The issue is the nonblocking sendpay. We can do the following:

  1. Return immediately with 'completed' : false even if the payment is still unstored. Store the payment on failure. But if lightningd crashes before payment can be committed to, the payment is forgotten on startup as it is not committed to.
  2. Wait for payment to become committed, which stores the payment on-disk, before sendpay returns, and return with 'completed' : false (the payment completes when the peer provides us the preimage or the peer returns a failure). But if the peer stalls, the sendpay is not nonblocking after all.

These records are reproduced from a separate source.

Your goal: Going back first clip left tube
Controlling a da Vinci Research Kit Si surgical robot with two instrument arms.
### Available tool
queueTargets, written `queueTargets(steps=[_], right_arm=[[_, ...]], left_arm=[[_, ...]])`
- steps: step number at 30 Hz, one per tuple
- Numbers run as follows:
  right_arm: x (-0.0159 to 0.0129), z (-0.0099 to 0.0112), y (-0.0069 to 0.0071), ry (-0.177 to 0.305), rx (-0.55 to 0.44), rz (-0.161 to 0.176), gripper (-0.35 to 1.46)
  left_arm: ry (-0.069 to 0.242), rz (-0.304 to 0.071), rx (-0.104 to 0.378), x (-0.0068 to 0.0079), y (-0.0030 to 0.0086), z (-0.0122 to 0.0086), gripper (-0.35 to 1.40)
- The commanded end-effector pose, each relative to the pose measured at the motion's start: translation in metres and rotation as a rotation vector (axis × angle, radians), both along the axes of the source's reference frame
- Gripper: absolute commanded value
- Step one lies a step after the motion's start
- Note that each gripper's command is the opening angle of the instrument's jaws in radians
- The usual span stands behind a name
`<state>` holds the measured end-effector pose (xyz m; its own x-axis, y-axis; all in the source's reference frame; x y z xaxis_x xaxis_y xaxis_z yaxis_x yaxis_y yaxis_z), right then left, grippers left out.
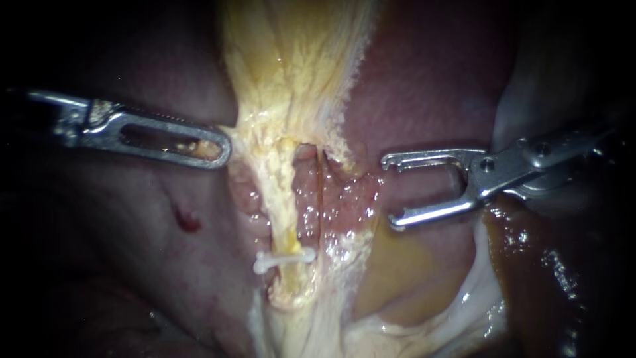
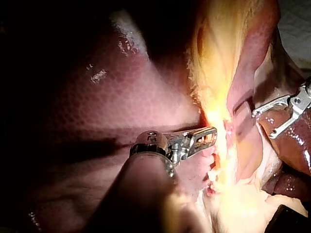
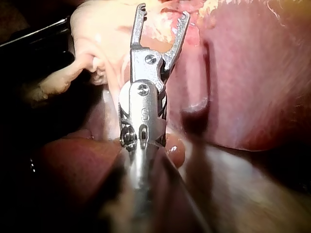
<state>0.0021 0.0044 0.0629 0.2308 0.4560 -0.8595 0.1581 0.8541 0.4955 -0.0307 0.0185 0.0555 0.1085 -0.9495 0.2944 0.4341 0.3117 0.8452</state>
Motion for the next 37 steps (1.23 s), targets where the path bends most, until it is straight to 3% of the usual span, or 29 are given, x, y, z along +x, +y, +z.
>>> queueTargets(steps=[1,13,19,37], right_arm=[[-0.0001,0.0,0.0,0.0,0.0,0.0,0.5],[-0.0001,-0.0001,-0.0002,0.001,0.0,-0.003,0.5],[-0.0001,-0.0002,-0.0003,0.001,0.0,-0.003,0.5],[0.0,-0.0003,-0.0003,0.003,0.001,-0.005,0.5]], left_arm=[[0.001,0.002,-0.002,-0.0004,-0.0001,0.0004,-0.35],[0.011,0.012,-0.009,-0.0036,0.0001,0.005,-0.35],[0.026,0.023,-0.019,-0.0039,-0.0002,0.007,-0.35],[0.031,0.027,-0.019,-0.0042,-0.0003,0.0075,-0.35]])
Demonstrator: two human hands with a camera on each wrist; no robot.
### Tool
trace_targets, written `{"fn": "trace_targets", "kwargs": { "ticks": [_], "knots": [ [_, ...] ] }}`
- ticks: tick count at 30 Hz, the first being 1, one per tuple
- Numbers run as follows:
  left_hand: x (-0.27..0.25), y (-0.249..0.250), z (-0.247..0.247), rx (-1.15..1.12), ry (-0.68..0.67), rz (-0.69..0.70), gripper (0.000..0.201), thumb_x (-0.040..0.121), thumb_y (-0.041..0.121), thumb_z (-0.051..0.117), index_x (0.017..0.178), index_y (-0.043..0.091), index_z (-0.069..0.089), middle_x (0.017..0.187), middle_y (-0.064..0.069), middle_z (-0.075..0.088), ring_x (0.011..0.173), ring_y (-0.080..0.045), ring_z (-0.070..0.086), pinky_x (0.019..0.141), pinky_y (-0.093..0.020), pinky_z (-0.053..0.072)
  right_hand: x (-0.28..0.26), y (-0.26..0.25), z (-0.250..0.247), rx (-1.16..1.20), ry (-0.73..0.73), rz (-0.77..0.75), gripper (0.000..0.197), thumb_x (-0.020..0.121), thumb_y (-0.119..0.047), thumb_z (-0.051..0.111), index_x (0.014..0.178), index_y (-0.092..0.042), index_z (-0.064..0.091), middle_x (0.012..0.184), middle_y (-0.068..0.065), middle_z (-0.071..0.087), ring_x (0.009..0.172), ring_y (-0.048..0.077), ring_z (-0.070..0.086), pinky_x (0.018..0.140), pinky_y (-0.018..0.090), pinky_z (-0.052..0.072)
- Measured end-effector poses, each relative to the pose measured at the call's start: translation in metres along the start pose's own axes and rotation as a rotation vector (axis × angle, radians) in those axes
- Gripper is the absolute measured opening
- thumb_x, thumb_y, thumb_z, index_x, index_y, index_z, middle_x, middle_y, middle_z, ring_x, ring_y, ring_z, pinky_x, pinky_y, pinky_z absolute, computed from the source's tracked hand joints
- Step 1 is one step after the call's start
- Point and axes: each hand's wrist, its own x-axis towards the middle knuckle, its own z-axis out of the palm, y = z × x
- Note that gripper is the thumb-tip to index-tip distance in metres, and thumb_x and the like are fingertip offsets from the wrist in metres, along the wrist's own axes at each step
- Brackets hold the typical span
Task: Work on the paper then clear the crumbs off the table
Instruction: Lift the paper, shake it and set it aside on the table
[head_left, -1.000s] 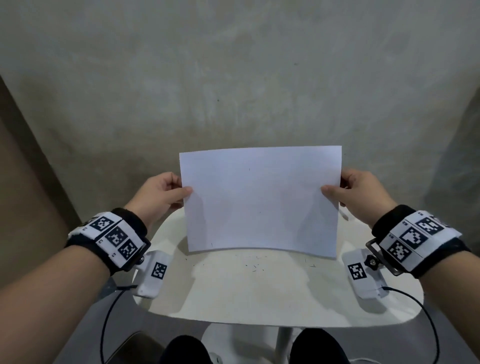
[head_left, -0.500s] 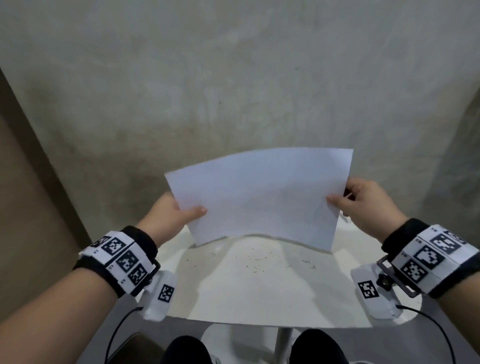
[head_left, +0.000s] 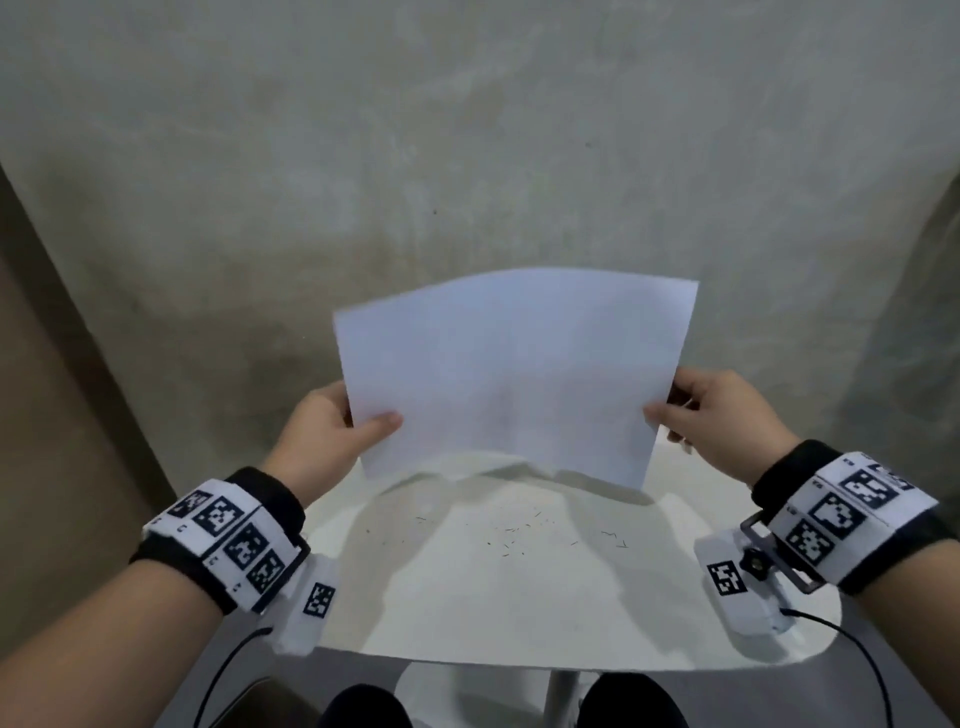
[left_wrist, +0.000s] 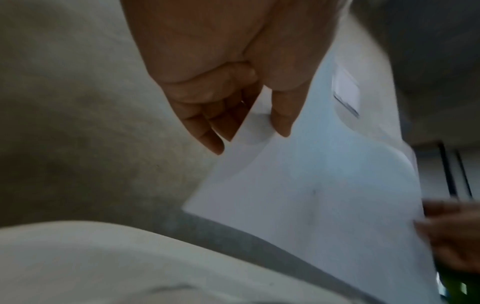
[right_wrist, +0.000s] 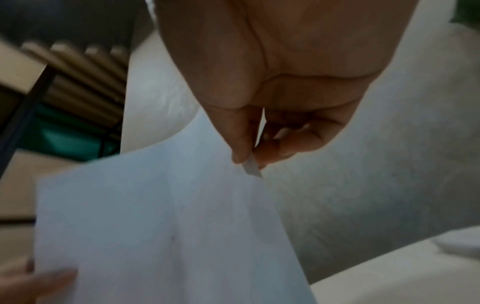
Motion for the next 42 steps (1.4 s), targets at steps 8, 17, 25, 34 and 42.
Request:
{"fn": "trace_targets", "kwargs": {
  "ticks": [8,17,25,34,42],
  "knots": [
    [0.0,-0.006,-0.003,0.071,-0.096,-0.041,0.031,0.085,0.003,0.071,0.095,0.032,0.067,0.095,0.019,0.073,0.094,-0.004,0.067,0.087,-0.032,0.05,0.006,0.005,0.012,-0.227,-0.156,0.063,0.02,0.089,-0.011,0.059,0.074,-0.024,0.059,0.072,-0.005,0.064,0.058,0.013,0.06,0.051,0.021,0.041],
    [0.015,0.025,-0.004,-0.107,-0.013,-0.017,0.015,0.098,0.016,0.056,0.098,0.021,0.07,0.095,0.009,0.075,0.091,-0.011,0.071,0.08,-0.03,0.052,0.023,-0.011,0.009,0.241,0.087,0.044,0.011,0.095,-0.005,0.051,0.1,-0.012,0.058,0.086,0.009,0.06,0.061,0.018,0.054,0.058,0.026,0.043],
    [0.021,0.027,-0.004,-0.372,-0.044,-0.131,0.017,0.099,0.013,0.052,0.105,0.016,0.068,0.103,0.003,0.075,0.09,-0.012,0.072,0.074,-0.027,0.053,-0.002,-0.041,0.04,-0.716,0.118,-0.573,0.074,0.093,-0.06,0.017,0.151,-0.015,0.018,0.16,0.002,0.012,0.148,0.022,0.009,0.117,0.045,0.009],
    [0.021,0.027,0.0,-0.447,-0.041,-0.144,0.019,0.098,0.011,0.052,0.11,0.011,0.066,0.105,-0.001,0.074,0.093,-0.015,0.071,0.07,-0.023,0.056,-0.006,-0.04,0.069,-0.944,-0.112,-0.64,0.079,0.091,-0.066,0.009,0.148,-0.015,0.031,0.157,0.002,0.026,0.145,0.024,0.018,0.111,0.051,0.011],
    [0.018,0.026,0.004,-0.436,-0.035,-0.143,0.017,0.098,0.013,0.053,0.106,0.013,0.068,0.104,0.0,0.075,0.095,-0.016,0.07,0.074,-0.026,0.055,-0.006,-0.042,0.074,-0.941,-0.121,-0.611,0.081,0.09,-0.066,0.004,0.149,-0.016,0.029,0.158,-0.001,0.022,0.146,0.022,0.015,0.113,0.051,0.009]
  ]
}}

I suppose I shall have to ask @rustyrussell for advice on how to move forward with this. I am unsure what the peer_htlcs code assumes about payments that have been stored on-disk; if peer_htlcs assumes that payments on-disk are already committed to in some commitment transaction then it would be unsafe to store them on-disk and the above two solutions are our only solutions, unless we audit peer_htlcs again to check this....

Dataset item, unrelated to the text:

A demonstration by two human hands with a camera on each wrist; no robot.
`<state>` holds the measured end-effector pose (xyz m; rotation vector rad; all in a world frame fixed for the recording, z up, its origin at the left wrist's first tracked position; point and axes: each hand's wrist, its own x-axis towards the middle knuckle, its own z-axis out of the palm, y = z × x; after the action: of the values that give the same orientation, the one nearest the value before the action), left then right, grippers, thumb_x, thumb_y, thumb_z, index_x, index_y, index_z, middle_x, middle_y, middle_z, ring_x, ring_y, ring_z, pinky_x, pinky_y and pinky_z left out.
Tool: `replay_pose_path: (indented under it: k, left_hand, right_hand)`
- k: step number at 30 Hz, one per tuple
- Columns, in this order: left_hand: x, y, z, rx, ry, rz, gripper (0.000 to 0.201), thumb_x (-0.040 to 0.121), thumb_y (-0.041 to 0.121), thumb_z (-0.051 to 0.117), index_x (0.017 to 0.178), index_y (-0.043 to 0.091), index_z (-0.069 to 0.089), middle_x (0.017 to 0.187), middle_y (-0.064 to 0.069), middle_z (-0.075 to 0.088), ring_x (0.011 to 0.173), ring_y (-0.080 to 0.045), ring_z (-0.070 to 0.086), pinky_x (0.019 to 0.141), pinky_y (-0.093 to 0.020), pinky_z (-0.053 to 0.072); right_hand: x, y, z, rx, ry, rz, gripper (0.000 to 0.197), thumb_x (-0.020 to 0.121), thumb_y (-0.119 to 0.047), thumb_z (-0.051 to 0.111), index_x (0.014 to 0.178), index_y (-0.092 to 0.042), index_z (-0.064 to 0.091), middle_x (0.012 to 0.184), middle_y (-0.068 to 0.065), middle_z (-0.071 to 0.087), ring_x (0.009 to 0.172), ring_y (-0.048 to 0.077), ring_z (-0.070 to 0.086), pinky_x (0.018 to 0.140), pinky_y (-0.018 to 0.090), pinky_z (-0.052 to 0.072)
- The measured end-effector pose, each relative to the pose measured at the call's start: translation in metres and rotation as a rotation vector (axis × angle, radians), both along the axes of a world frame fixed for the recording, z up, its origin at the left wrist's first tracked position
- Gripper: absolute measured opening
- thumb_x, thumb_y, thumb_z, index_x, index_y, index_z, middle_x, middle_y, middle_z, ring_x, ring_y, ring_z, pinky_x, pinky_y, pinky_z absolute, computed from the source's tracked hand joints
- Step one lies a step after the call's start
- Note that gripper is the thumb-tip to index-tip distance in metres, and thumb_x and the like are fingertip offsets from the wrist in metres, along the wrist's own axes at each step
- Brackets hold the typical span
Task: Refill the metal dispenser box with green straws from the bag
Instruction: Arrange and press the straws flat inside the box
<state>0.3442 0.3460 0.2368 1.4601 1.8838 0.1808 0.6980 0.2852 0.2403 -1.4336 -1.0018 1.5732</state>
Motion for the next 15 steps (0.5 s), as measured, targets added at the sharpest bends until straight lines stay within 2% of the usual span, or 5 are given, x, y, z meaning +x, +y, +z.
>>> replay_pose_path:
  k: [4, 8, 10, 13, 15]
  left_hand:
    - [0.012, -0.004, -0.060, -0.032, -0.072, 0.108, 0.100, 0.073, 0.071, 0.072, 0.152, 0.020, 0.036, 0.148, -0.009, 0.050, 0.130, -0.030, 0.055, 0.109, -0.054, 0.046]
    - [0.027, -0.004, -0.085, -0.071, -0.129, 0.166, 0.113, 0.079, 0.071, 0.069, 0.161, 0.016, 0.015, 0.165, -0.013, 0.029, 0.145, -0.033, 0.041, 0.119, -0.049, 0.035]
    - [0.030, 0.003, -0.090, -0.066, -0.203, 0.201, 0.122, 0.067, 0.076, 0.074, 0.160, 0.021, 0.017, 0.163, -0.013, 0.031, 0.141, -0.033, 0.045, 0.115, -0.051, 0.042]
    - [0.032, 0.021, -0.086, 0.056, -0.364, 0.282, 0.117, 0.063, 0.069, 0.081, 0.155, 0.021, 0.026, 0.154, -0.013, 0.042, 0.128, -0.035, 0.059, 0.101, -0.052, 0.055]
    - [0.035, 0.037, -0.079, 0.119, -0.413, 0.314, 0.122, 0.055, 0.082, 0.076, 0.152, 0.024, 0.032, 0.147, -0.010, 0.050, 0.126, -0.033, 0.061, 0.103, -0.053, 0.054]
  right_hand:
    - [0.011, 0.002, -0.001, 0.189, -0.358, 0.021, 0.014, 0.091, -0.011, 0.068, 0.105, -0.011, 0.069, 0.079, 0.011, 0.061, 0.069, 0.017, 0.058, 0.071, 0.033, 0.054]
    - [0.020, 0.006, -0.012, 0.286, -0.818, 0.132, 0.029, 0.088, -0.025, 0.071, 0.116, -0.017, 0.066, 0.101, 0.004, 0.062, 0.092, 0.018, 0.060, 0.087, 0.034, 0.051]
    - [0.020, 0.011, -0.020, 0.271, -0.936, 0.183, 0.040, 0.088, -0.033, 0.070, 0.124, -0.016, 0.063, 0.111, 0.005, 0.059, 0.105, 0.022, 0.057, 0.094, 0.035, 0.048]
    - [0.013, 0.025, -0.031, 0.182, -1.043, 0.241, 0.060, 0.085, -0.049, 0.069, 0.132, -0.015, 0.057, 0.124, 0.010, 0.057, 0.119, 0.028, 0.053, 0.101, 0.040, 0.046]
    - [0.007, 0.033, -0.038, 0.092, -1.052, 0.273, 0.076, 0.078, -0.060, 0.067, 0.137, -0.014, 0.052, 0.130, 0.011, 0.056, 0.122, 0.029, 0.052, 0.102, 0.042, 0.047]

This part of handling payments has been getting a bit of churn already over the past two months (splitting struct payment from struct invoice, splitting struct payment from struct pay_command, removing struct pay_command, creating a new struct pay that is morally equivalent to struct pay_command except in payalgo.c, creating a concept of an "unstored' and "stored" struct payment, and now my conundrum about payments...) suggesting we have not yet come to some good conclusion on how to handle payments both on-disk and in-memory....... sigh.

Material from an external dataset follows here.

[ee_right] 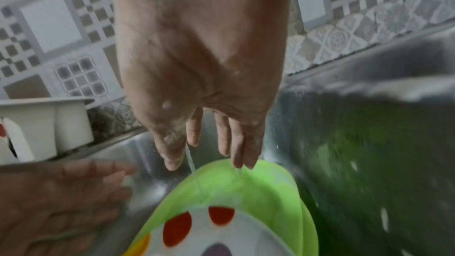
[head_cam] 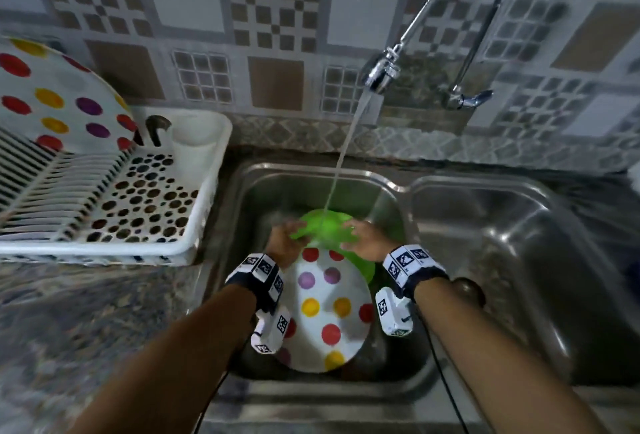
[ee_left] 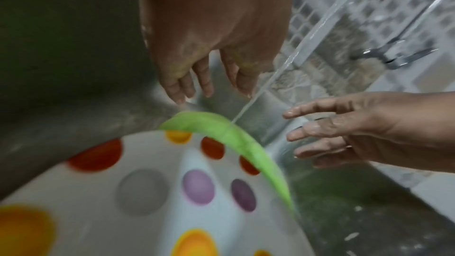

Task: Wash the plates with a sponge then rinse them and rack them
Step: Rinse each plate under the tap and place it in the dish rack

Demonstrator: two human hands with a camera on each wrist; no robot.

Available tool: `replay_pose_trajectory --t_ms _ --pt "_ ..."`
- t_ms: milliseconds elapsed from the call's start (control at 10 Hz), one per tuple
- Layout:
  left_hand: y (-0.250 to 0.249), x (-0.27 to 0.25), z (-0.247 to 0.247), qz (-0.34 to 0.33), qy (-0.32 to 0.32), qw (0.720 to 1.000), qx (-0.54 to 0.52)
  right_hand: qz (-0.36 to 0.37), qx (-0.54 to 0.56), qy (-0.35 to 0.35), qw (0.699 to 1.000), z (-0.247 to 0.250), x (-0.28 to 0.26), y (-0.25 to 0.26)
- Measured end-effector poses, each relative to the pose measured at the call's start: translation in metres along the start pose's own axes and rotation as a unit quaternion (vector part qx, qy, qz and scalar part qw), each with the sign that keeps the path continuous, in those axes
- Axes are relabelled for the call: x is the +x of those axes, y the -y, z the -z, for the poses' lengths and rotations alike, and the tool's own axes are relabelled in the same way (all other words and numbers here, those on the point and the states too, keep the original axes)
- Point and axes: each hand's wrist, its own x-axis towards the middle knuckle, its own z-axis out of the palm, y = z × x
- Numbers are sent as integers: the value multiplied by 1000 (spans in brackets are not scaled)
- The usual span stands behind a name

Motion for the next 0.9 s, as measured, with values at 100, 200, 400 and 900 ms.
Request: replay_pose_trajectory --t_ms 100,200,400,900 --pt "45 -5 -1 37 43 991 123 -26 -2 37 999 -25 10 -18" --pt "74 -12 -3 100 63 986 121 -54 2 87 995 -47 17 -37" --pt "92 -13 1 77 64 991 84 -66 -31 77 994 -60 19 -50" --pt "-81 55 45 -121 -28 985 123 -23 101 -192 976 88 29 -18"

bitonic-cjp commented 6 years ago

I guess this is also an opportunity to learn about the internal architecture of C-Lightning (or is this going too far off-topic?).

In Amiko Pay, I had an architecture where the only non-busy state is to wait for events (API calls, incoming messages or scheduled time-outs). Whenever an event happens, it is processed, resulting in a list of messages to be sent out and an update of the node state (maybe including a new time-out schedule). Then, the node state update is committed to disk, followed by sending out the messages. This way, being non-blocking is the only natural mode of operation, and if you wanted blocking, you'd implement it in a higher-level layer. Note that Amiko Pay wasn't perfect: for simplicity's sake it always replaced the entire state on-disk, which isn't the most efficient thing to do.

From this background it's strange to see that being non-blocking is apparently (sometimes) difficult in C-Lightning. I'd say that, once you initiate a payment by sending out the very first message in the sequence, you already have a state that's worth storing, and a state in which you can return a sendpay command.

Edit: that state would be something like "offered payment to <peer0>; no HTLC yet; not tried any other peers yet". It can later promote, for instance, to "accepted by <peer0>; offered HTLC" or "offered payment to <peer1>; no HTLC yet; rejected by <peer0>; not tried any other peers yet" or "rejected by all peers".

ZmnSCPxj commented 6 years ago

I think part of the problem here is that I and @rustyrussell have been pulling at struct payment in opposite directions for different purposes: I to get features needed by the RPC, Rusty to get features needed by the peer communications/HTLC. I am now hesitant to pull at the structure again; it might be better to sit down and redesign that part (modulo having to keep compatibility with existing database!).

So the issue is not so much about nonblocking being difficult here, but rather, with a lack of familiarity with another part of the code that potentially interacts with code I am modifying. So code diving for now...

In any case maybe the "unstored" payment state is simply premature optimization; but I still have to check more deeply into the HTLC side to determine if I can safely store payments immediately or not. That was what was done before, and then "unstored" payments came in during a massive reorg/cleanup of HTLC handling, so maybe there is now something on the HTLC side that requires the database not to contain payments that do not have HTLCs committed to yet.